Setup & Configuration
Installation
pip install singlestoredb
pip install swarms
pip install litellm
Environment Variables
# SingleStore connection
export SINGLESTORE_HOST="your-cluster.singlestore.com"
export SINGLESTORE_PORT="3306"
export SINGLESTORE_USER="your-username"
export SINGLESTORE_PASSWORD="your-password"
export SINGLESTORE_DATABASE="rag_database"
# Optional: SSL configuration
export SINGLESTORE_SSL_DISABLED="false"
# OpenAI API key for LLM
export OPENAI_API_KEY="your-openai-api-key"
Dependencies
singlestoredb>=1.0.0
swarms
litellm
numpy
pandas
(for data manipulation)
Code Example
"""
Agent with SingleStore RAG (Retrieval-Augmented Generation)

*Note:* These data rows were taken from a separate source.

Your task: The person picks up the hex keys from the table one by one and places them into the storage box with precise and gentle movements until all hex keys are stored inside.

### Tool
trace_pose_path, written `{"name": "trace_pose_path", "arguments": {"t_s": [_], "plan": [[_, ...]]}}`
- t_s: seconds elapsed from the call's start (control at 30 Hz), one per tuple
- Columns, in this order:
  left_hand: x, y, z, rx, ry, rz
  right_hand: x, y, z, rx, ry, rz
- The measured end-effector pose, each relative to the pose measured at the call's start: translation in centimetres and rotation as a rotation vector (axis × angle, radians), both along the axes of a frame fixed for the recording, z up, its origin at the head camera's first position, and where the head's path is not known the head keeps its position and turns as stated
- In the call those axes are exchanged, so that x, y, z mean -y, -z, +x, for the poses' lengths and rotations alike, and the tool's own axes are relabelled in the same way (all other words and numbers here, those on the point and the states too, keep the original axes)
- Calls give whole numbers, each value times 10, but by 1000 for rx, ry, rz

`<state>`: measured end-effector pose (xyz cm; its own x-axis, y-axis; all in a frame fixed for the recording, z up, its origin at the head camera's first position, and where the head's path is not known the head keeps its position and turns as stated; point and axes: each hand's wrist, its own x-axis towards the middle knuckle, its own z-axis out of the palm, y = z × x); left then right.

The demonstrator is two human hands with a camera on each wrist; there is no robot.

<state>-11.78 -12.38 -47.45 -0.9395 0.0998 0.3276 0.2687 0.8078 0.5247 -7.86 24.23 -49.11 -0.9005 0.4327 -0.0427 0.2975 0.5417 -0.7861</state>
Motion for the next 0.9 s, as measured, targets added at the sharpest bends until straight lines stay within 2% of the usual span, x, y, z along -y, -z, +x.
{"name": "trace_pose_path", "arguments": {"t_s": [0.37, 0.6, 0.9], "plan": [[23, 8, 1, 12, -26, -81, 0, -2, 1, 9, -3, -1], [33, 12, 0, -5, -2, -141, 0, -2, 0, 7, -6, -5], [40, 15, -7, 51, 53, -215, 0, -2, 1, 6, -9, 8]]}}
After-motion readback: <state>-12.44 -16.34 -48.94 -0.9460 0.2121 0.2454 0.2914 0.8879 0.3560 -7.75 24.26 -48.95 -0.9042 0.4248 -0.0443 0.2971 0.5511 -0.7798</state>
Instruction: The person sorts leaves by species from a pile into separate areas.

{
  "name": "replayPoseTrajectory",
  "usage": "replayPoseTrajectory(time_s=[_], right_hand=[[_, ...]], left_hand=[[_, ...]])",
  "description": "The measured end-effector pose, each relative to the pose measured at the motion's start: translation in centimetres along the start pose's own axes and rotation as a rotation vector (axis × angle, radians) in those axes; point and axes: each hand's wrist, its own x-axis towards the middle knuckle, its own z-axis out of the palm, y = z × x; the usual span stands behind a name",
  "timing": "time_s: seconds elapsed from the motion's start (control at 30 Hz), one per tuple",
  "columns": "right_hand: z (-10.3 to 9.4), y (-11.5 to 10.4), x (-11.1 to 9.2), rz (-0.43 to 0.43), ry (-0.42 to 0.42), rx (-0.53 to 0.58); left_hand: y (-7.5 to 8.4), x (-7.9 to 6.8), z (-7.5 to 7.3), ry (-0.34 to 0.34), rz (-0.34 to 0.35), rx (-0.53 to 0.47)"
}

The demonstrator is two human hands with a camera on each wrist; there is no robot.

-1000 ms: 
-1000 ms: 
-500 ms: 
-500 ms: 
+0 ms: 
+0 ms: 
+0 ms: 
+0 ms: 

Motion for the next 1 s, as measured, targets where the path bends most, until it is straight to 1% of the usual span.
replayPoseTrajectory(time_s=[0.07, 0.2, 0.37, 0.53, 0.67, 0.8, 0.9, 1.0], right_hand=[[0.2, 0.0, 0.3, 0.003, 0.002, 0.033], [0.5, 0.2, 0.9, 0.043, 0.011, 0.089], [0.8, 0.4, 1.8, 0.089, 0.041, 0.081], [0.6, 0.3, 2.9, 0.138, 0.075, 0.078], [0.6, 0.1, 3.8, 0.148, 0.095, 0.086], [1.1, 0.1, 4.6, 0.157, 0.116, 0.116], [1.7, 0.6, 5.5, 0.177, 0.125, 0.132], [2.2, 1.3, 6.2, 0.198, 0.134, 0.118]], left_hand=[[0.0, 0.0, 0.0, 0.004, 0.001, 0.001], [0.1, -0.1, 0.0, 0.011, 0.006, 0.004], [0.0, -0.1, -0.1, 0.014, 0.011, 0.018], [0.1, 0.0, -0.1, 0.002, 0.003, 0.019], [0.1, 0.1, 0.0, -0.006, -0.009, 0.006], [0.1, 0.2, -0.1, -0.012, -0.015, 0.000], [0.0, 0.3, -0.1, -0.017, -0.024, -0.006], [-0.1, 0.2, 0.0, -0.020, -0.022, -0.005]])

This example demonstrates using SingleStore as a vector database for RAG operations,
allowing agents to store and retrieve documents for enhanced context.
"""
import os
from swarms import Agent
from swarms_memory import SingleStoreDB
# Initialize SingleStore wrapper for RAG operations
rag_db = SingleStoreDB(
host=os.getenv("SINGLESTORE_HOST", "localhost"),
port=int(os.getenv("SINGLESTORE_PORT", "3306")),
user=os.getenv("SINGLESTORE_USER", "root"),
password=os.getenv("SINGLESTORE_PASSWORD", "your-password"),
database=os.getenv("SINGLESTORE_DATABASE", "knowledge_base"),
table_name="documents",
embedding_model="text-embedding-3-small"
)
# Add documents to the knowledge base
documents = [
"SingleStore is a distributed SQL database designed for data-intensive applications.",
"RAG combines retrieval and generation for more accurate AI responses.",
"Vector embeddings enable semantic search across documents.",
"The swarms framework supports multiple memory backends including SingleStore.",
"Swarms is the first and most reliable multi-agent production-grade framework.",
"Kye Gomez is Founder and CEO of Swarms."
]
# Add documents individually
for doc in documents:
rag_db.add(doc)
# Create agent with RAG capabilities
agent = Agent(
agent_name="RAG-Agent",
agent_description="Swarms Agent with SingleStore-powered RAG for enhanced knowledge retrieval",
model_name="gpt-4o",
max_loops=1,
dynamic_temperature_enabled=True,
long_term_memory=rag_db
)
# Query with RAG
response = agent.run("What is SingleStore and how does it relate to RAG? Who is the founder of Swarms?")
print(response)
Use Cases
1. Enterprise Data Platforms
- Combining operational data with knowledge bases
- Real-time analytics with contextual information
- Customer 360 views with vector similarity
2. Financial Services
- Risk analysis with document similarity
- Regulatory compliance with structured queries
- Fraud detection combining patterns and text
3. E-commerce Platforms
- Product recommendations with inventory data
- Customer support with order history
- Content personalization with user behavior
4. Healthcare Systems
- Patient records with research literature
- Drug discovery with clinical trial data
- Medical imaging with diagnostic text
Performance Characteristics
Query Performance
- Vector Search: < 10ms for millions of vectors
- Hybrid Queries: < 50ms combining SQL + vectors
- Complex Joins: Sub-second for structured + vector data
- Real-time Ingestion: 100K+ inserts per second
Scaling Capabilities
- Distributed: Linear scaling across cluster nodes
- Memory: In-memory processing for hot data
- Storage: Tiered storage for cost optimization
- Concurrency: Thousands of concurrent queries
Best Practices
- Schema Design: Optimize table structure for query patterns
- Index Strategy: Create appropriate indexes for filters and joins
- Vector Dimensions: Choose optimal embedding dimensions for your use case
- Batch Processing: Use batch operations for bulk data operations
- Query Optimization: Leverage SQL query optimization techniques
- Memory Management: Configure memory settings for optimal performance
- Monitoring: Use SingleStore's built-in monitoring and metrics
- Security: Implement proper authentication and access controls
This comprehensive guide provides everything needed to integrate SingleStore with Swarms agents for hybrid SQL + vector RAG applications, leveraging the power of unified data processing with the LiteLLM embeddings approach.